YOUR TASK:
Give back each line of the data exactly as it reads, minus the pictures.

AVAILABLE DATA:
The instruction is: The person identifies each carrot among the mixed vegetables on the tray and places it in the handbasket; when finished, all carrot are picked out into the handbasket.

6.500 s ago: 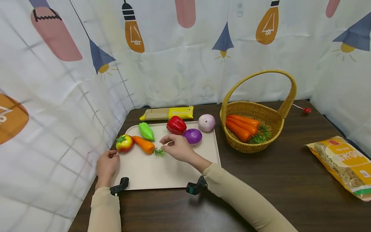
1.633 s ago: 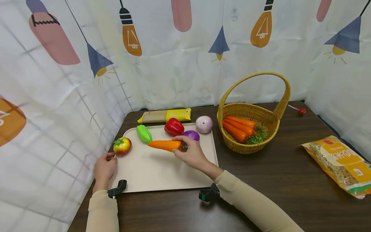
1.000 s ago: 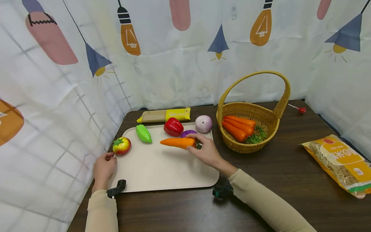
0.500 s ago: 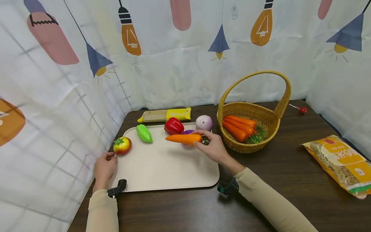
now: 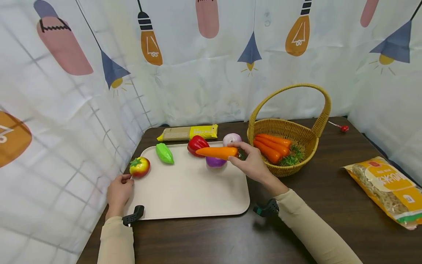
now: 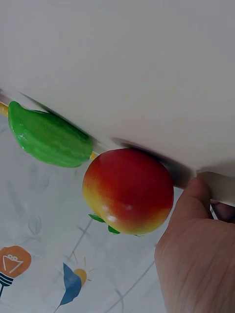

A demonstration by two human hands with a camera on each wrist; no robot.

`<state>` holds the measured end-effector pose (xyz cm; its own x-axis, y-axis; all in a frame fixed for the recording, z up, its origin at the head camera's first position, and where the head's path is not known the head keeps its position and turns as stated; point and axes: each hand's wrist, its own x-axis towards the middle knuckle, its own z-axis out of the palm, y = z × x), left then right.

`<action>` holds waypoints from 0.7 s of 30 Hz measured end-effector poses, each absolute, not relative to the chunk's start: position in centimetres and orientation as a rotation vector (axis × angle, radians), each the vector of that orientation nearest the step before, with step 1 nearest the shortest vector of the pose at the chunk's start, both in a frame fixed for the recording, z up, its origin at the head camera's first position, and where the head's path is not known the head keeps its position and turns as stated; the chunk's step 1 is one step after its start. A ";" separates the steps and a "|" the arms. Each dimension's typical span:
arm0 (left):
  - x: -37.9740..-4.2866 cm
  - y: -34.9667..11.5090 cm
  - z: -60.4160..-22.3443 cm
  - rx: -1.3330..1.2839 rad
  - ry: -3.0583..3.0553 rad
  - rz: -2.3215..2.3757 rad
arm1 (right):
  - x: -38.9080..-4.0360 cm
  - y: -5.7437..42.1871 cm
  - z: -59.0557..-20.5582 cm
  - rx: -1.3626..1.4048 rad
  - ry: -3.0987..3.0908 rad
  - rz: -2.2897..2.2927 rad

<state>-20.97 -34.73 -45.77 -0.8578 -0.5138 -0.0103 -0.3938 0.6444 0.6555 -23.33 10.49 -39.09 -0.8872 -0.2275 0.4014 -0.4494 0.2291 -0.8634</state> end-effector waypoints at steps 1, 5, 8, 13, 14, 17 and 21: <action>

ANSWER BOX:
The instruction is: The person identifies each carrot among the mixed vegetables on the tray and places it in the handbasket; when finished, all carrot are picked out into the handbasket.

6.500 s ago: 
1.633 s ago: 
1.000 s ago: 
0.500 s ago: 
now: 
now: 

A demonstration by two human hands with a camera on each wrist; no robot.

`<state>` holds the measured end-effector pose (xyz cm; its own x-axis, y-axis; all in a frame fixed for the recording, z up, its origin at the head camera's first position, and where the head's path is not known the head keeps its position and turns as stated; point and axes: each hand's wrist, its own x-axis towards the middle knuckle, its own z-axis out of the palm, y = z × x), left then right.

`<action>` holds waypoints from 0.7 s of 30 Hz measured end-effector poses, each absolute, not relative to the chunk's start: position in centimetres and orientation as a rotation vector (axis × angle, radians), each the vector of that orientation nearest the step before, with step 1 nearest the shortest vector of the pose at the chunk's start, both in a frame fixed for the recording, z up, its origin at the head camera's first position, and where the head's path is not known the head keeps its position and turns as stated; the chunk's step 1 is one step after its start. A ";" separates the steps and a "|" the arms. Each dimension's typical span:
arm0 (left):
  - x: -37.9740..-4.2866 cm
  - y: -34.9667..11.5090 cm
  - z: -60.4160..-22.3443 cm
  - rx: -1.3330..1.2839 rad
  - ry: -3.0583..3.0553 rad
  - rz: -2.3215..2.3757 rad
arm1 (right):
  - x: -38.9080..-4.0360 cm
  - y: -5.7437..42.1871 cm
  - z: -59.0557..-20.5582 cm
  - rx: -1.3626..1.4048 rad
  - ry: -3.0987..3.0908 rad
  - rz: -2.2897..2.2927 rad

<state>-20.97 -34.73 -45.77 -0.8578 -0.5138 -0.0103 -0.3938 0.6444 0.6555 -23.33 10.49 -39.09 -0.8872 -0.2275 0.4014 -0.4494 0.2291 -0.8634</state> end-effector waypoints at steps 1, 5, 8, 13, 14, 17 and 21: <action>

The given output is the complete response.